Les rencontres entre bateaux et épaulards dans le détroit de Gibraltar sont de plus en plus fréquentes depuis le premier évènement, répertorié en 2020. Plusieurs bateaux ont été endommagés ou même coulés après être entrés en contact avec ces bêtes et des groupes Facebook consacrés au phénomène ont vu le jour. Une douzaine d’évènements ont été rapportés depuis janvier, a récemment signalé le Washington Post.

PHOTO JONATHAN HAYWARD, ARCHIVES LA PRESSE CANADIENNE

Groupe d’épaulards dans le détroit de Chatham, en Colombie-Britannique, en 2018

Les experts ne s’expliquent pas encore la cause du phénomène. Jointe au téléphone, Anaïs Remili, doctorante spécialisée en épaulards, émet plusieurs hypothèses. D’emblée, elle sème le doute sur le scénario digne d’Hollywood, selon lequel une mère vengeresse serait responsable de toutes les attaques. « Ce n’est pas impossible, mais c’est peu plausible. Plusieurs personnes nagent avec les épaulards en Norvège et il n’y a jamais eu d’attaque », affirme-t-elle.

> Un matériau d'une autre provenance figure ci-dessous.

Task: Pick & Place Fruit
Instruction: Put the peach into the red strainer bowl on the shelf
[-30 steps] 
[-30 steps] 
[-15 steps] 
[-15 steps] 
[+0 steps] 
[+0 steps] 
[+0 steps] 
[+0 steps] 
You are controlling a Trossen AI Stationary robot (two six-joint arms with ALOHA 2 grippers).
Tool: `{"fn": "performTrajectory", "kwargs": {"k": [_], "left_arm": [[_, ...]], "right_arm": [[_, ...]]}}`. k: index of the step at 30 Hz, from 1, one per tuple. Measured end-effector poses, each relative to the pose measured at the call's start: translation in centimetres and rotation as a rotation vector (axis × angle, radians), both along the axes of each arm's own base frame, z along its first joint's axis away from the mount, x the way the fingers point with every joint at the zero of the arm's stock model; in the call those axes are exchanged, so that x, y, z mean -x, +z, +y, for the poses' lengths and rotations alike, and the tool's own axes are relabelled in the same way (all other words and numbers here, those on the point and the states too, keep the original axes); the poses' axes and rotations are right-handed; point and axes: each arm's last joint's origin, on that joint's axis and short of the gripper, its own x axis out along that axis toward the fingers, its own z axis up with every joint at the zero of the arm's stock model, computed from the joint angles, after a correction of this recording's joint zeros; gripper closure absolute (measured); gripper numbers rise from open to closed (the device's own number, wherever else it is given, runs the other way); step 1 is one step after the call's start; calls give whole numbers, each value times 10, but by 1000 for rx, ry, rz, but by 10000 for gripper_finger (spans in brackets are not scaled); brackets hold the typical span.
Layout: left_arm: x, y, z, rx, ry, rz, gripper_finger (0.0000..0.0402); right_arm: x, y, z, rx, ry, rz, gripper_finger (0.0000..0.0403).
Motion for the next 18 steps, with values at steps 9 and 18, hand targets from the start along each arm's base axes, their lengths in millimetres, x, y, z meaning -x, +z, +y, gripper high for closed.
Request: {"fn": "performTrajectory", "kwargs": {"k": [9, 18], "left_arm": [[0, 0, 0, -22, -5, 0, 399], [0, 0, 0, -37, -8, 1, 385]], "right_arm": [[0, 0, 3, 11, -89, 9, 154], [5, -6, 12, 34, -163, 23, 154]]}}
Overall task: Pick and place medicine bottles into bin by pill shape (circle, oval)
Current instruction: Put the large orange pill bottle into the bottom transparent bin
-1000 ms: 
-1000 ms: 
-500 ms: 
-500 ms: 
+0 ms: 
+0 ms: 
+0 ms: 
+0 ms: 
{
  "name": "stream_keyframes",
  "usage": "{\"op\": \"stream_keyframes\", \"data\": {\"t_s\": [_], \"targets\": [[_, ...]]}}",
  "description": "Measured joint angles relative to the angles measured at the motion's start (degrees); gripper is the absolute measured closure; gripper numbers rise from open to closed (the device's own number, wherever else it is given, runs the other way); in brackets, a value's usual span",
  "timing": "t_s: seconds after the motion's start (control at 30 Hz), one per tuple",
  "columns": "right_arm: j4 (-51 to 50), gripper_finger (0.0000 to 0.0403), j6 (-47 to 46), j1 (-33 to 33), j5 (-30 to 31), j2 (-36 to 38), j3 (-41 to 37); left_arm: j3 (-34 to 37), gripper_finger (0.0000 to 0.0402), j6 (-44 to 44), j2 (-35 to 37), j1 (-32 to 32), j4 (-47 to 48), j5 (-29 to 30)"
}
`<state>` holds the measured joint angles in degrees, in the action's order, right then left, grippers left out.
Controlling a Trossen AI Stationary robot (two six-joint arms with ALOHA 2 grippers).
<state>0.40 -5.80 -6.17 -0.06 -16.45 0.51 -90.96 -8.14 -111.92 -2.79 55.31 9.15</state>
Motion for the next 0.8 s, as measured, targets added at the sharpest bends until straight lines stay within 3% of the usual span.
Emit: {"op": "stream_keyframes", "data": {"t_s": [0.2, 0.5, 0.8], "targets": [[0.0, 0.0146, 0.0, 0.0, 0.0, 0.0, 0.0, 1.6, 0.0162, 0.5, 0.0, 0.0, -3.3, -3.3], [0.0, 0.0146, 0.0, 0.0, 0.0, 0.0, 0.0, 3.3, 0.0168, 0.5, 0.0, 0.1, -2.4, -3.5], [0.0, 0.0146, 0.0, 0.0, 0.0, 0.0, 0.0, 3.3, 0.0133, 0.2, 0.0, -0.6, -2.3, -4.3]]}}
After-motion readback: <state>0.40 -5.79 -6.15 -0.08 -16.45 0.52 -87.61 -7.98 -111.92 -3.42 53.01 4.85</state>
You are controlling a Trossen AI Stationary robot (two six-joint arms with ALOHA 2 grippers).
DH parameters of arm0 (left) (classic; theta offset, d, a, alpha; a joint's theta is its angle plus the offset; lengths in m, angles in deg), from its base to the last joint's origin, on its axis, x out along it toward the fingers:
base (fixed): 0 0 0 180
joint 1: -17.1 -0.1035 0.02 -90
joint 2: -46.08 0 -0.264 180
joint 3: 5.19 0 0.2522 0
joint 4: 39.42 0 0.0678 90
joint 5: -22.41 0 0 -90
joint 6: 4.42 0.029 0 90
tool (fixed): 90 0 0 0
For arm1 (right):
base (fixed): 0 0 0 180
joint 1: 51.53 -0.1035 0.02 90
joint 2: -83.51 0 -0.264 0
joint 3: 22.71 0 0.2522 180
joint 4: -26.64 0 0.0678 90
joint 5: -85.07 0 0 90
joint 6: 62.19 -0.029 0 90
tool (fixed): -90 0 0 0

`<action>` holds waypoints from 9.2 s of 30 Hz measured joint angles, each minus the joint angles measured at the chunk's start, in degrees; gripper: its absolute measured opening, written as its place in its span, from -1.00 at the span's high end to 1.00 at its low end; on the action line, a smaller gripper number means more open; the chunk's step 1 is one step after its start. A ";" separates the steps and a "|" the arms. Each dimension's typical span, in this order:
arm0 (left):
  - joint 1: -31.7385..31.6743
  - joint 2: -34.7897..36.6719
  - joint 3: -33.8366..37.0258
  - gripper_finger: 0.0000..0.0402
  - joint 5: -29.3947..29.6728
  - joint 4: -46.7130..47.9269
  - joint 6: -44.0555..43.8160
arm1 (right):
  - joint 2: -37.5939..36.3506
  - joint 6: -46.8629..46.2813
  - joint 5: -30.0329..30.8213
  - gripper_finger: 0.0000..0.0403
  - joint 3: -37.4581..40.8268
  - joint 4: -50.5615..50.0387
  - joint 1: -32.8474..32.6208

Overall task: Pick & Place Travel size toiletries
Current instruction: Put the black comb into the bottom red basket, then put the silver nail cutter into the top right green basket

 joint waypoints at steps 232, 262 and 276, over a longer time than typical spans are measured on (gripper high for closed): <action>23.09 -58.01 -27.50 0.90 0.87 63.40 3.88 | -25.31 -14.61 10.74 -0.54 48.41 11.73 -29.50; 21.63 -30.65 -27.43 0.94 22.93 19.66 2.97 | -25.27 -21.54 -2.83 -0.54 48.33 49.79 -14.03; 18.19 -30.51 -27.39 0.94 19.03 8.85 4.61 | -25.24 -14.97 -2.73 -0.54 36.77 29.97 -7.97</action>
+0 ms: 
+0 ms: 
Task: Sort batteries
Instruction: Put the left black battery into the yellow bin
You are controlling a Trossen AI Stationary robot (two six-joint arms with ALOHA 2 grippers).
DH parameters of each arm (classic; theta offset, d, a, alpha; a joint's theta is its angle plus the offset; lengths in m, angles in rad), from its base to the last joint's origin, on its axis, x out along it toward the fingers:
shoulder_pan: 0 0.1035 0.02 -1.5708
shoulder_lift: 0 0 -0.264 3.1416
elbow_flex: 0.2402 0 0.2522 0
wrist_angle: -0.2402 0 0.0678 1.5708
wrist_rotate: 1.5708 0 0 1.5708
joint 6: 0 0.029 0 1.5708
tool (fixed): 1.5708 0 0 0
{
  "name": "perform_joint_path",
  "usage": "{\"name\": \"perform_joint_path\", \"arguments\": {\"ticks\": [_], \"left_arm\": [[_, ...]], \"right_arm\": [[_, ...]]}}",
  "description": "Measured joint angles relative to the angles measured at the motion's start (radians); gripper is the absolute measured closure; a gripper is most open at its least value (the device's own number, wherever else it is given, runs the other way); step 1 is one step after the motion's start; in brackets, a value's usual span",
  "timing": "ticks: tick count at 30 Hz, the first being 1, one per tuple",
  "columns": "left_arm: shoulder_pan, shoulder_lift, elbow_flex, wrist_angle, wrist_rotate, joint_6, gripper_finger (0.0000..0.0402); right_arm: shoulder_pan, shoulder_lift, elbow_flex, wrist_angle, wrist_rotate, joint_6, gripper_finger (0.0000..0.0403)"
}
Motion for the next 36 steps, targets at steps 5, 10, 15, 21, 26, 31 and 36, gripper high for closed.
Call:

Selon Anaïs Remili, la théorie à privilégier serait celle du jeu. Les bêtes, qu’elle décrit comme étant « les seigneurs de l’océan », possèdent « une intelligence remarquable. »

La scientifique croit qu’il est possible que les orques aient découvert le plaisir de jouer avec les gouvernails et en aient fait part à leurs camarades. Cela rejoint le témoignage de M. Beauchesne, qui affirme que les deux « bébés » s’en sont également pris à son gouvernail.

Mme Remili cite un autre exemple où ce phénomène de transmission de comportement a eu lieu. « En 1987, sur la côte Ouest, une femelle s’est mise à porter un saumon mort sur sa tête sans raison apparente. Ce comportement s’est répandu parmi la population d’épaulards de la région, qui ont tous porté un saumon mort sur leur tête le temps d’une saison. »

Autre hypothèse possible : la surpêche du thon rouge, proie de prédilection des épaulards, peut avoir forcé ces derniers à modifier leurs déplacements.

Le retour en grand du trafic maritime dans le détroit après l’accalmie de la pandémie pourrait aussi avoir piqué la curiosité des mammifères.

Dans tous les cas, Anaïs Remili préfère parler d’« interactions » plutôt que d’« attaques ». « C’est certain que lorsqu’un épaulard endommage un bateau, on parle plutôt d’une interaction négative, mais ce ne sont pas des attaques », dit-elle.